## YOUR TASK
I need only the number of lines in this data that contain the string "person".

Collection entries
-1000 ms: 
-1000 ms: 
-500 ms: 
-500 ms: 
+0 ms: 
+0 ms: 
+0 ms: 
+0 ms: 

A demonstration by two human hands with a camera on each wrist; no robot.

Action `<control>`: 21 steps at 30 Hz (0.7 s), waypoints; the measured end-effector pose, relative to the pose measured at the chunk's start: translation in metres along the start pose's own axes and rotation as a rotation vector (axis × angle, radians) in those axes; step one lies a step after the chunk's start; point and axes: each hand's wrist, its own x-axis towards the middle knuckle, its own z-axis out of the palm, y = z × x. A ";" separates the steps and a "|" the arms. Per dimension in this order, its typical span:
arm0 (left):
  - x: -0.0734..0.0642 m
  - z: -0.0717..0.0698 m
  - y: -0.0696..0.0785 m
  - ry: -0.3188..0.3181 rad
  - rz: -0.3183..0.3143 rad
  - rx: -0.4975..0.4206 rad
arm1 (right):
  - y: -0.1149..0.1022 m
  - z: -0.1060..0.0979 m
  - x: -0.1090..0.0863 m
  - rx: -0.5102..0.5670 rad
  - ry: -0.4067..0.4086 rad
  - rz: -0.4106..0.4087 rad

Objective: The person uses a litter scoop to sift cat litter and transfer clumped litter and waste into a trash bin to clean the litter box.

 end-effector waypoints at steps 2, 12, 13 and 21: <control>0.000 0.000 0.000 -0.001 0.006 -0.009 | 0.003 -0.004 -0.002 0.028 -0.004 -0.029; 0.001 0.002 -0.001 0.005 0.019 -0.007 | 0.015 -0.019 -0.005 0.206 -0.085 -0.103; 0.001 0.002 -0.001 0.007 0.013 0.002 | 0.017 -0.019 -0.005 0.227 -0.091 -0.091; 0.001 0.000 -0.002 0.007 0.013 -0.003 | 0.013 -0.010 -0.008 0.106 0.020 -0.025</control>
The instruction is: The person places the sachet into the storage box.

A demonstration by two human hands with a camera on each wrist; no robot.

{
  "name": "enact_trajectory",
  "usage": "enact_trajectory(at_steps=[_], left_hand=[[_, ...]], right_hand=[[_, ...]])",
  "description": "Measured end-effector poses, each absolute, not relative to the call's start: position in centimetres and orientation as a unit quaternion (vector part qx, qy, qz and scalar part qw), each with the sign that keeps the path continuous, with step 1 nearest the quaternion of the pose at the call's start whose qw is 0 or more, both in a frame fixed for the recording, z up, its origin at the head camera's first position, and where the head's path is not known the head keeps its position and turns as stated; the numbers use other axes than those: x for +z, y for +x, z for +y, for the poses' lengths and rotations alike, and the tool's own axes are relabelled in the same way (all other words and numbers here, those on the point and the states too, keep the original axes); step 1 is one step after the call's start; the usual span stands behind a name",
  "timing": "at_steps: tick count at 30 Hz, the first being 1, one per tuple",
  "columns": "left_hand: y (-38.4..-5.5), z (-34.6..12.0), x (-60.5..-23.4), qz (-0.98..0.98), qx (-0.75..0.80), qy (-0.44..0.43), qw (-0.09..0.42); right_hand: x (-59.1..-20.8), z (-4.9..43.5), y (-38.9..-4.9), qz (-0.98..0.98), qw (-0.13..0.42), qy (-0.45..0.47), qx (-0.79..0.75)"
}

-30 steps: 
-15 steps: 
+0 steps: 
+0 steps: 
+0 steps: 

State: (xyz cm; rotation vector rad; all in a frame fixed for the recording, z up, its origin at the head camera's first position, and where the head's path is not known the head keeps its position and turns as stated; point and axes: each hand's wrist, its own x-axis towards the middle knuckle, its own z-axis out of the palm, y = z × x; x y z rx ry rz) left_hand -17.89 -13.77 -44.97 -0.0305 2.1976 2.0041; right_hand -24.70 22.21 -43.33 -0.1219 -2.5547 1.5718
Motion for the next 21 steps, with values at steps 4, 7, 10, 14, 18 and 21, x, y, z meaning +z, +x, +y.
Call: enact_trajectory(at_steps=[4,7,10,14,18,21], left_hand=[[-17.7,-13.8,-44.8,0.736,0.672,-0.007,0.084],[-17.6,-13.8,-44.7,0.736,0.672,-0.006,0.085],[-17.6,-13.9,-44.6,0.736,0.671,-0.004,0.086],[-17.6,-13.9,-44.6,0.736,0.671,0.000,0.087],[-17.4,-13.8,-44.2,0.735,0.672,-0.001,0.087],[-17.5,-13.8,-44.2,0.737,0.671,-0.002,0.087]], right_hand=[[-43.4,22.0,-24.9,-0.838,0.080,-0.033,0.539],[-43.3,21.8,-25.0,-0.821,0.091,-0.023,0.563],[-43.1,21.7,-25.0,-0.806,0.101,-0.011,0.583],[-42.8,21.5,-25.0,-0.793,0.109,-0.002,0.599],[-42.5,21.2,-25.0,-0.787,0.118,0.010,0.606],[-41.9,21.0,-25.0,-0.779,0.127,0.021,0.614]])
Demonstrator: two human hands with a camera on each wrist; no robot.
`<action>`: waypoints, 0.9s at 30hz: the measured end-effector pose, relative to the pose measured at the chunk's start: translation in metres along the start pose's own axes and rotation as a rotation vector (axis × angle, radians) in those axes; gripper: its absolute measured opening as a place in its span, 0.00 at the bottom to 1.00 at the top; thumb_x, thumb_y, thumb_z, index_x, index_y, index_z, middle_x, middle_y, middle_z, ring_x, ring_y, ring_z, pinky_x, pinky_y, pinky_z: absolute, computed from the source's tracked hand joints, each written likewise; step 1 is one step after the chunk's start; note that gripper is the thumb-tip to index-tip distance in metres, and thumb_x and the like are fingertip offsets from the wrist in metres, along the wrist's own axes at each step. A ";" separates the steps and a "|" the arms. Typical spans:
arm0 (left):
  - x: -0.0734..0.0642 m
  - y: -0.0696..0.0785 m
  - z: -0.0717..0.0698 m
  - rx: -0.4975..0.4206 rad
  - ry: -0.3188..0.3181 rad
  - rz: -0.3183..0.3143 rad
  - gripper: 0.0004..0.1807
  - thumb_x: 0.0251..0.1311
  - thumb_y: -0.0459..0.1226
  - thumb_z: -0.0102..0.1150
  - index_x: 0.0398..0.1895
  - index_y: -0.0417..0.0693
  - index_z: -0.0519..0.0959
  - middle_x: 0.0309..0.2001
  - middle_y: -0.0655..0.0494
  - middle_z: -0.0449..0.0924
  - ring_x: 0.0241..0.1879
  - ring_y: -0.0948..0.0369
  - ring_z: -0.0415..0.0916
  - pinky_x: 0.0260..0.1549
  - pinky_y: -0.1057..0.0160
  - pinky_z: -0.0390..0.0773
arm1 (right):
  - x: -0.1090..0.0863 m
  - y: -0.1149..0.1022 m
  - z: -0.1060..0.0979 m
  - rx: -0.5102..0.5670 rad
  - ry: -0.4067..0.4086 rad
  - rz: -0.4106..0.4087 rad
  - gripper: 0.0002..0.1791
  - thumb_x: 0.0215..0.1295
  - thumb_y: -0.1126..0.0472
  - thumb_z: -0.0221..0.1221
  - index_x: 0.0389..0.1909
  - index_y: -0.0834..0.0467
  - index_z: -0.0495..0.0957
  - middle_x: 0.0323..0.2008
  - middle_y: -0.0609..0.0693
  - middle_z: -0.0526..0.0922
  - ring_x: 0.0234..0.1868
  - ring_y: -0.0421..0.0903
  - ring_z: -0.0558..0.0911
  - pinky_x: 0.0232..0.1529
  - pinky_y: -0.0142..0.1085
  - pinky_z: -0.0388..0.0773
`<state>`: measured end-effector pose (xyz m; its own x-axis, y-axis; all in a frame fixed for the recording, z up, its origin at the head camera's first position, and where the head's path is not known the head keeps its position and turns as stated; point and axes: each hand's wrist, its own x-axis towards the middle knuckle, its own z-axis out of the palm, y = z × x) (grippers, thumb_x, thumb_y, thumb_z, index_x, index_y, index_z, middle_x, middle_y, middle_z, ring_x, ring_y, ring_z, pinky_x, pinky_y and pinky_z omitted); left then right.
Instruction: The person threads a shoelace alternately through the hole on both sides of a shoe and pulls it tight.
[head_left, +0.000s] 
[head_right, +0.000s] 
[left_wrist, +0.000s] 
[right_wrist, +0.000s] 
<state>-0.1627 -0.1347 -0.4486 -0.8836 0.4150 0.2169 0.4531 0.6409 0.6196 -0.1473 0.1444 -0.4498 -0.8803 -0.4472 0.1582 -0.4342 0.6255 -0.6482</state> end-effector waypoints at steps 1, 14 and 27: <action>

## FINISHED EXERCISE
3